The output should consist solely of the line containing "How high above the floor is the lens? 1.39" and the lines that follow it through the end of the data below.
*** DATASET ENTRIES ***
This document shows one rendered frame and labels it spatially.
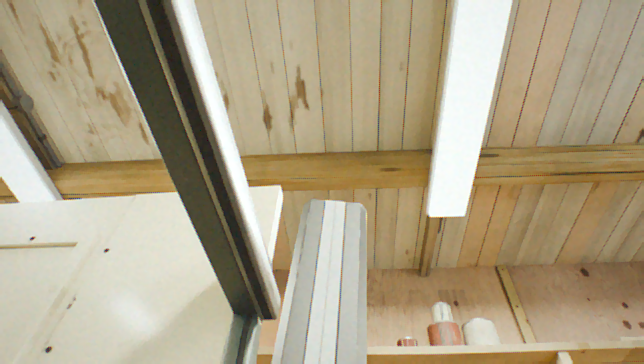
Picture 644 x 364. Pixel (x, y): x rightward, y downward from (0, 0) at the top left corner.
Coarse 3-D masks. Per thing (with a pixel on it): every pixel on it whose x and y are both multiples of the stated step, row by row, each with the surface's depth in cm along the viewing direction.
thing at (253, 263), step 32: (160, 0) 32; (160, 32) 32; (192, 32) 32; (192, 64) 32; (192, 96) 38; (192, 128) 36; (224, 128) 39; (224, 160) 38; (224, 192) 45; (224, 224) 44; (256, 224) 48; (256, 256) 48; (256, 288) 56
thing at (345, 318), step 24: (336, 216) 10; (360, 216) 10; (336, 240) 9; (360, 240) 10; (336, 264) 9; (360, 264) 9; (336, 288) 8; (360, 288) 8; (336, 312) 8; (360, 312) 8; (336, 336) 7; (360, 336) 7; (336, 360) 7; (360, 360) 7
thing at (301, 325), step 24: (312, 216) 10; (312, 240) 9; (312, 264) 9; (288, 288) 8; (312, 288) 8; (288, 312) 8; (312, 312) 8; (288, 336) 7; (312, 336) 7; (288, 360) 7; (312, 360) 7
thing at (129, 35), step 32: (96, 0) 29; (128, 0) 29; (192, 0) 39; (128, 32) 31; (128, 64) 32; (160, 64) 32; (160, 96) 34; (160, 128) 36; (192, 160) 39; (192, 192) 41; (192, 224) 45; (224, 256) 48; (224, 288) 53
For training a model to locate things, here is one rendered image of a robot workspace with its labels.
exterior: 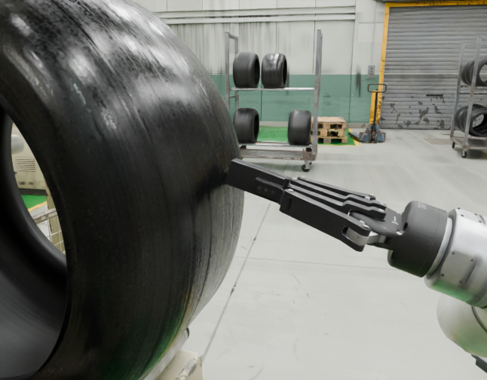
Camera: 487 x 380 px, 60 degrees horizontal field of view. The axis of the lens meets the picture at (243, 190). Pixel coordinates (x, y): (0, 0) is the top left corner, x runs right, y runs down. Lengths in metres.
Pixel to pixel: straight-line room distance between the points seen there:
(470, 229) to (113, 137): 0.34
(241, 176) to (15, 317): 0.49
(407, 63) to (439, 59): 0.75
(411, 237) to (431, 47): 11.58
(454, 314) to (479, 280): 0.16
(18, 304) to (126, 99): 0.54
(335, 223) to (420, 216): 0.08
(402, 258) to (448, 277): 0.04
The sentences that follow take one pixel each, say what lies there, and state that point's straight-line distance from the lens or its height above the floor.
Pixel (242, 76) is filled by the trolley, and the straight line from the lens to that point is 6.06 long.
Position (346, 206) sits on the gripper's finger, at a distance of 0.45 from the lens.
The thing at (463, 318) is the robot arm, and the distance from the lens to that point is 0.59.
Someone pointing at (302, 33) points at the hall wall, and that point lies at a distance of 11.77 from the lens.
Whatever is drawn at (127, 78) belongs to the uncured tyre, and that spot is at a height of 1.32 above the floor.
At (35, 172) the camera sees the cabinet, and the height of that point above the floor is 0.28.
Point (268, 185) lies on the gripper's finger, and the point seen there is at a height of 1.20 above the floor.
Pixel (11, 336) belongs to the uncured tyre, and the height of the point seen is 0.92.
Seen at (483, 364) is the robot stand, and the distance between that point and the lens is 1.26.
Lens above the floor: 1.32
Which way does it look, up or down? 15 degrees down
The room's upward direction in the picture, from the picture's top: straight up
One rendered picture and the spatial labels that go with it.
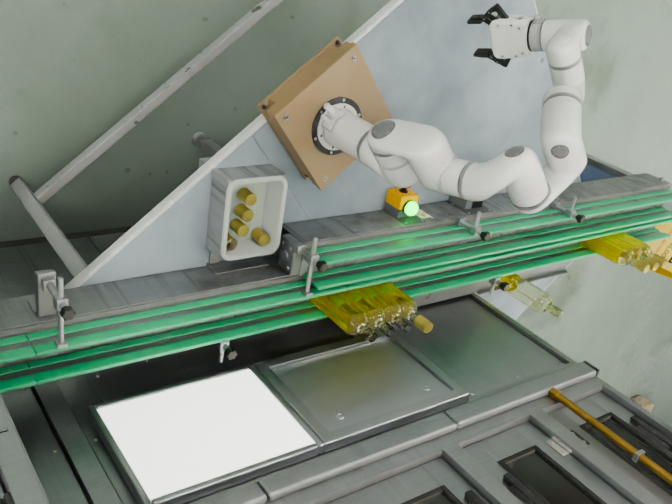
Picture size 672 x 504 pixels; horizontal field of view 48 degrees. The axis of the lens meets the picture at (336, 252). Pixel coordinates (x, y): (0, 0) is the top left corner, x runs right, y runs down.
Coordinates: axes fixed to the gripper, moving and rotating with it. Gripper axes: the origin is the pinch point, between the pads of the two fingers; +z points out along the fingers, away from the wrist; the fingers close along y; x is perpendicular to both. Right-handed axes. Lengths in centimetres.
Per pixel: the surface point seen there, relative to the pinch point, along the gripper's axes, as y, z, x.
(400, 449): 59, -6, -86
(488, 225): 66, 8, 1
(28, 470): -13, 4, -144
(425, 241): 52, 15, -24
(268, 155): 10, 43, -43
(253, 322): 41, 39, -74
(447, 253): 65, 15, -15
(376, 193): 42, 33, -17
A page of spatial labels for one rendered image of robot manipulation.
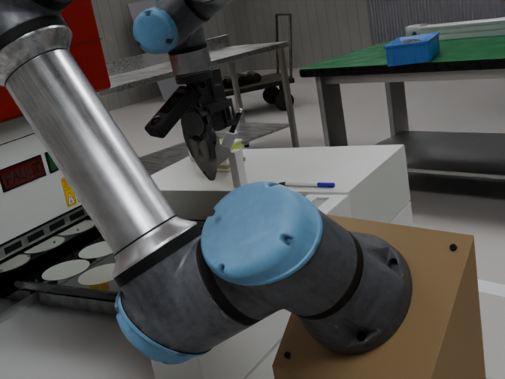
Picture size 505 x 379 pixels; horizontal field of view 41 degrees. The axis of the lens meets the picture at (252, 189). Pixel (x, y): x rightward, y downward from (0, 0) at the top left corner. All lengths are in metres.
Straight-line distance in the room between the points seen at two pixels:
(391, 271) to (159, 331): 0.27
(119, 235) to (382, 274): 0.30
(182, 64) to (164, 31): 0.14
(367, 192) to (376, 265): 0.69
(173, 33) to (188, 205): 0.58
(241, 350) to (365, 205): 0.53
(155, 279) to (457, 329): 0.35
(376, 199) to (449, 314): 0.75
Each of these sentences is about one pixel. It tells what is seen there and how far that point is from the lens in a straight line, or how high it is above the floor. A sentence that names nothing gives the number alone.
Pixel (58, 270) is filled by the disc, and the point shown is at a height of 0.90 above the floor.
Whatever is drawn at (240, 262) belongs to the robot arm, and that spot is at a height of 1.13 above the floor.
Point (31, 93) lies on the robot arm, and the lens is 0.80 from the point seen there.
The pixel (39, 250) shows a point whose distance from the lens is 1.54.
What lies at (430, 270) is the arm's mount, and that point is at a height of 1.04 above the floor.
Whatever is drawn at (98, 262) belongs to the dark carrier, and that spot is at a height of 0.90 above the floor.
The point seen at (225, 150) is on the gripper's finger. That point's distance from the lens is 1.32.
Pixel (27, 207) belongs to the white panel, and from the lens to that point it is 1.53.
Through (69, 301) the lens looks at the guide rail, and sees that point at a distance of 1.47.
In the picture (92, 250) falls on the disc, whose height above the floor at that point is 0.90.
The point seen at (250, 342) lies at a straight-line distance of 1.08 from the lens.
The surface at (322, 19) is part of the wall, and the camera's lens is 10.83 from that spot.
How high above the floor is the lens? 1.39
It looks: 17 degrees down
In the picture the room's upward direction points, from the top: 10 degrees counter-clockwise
*** End of DATASET ENTRIES ***
- RESULT OF THIS EXERCISE:
How high above the floor is the lens? 1.39
It looks: 17 degrees down
In the picture the room's upward direction points, from the top: 10 degrees counter-clockwise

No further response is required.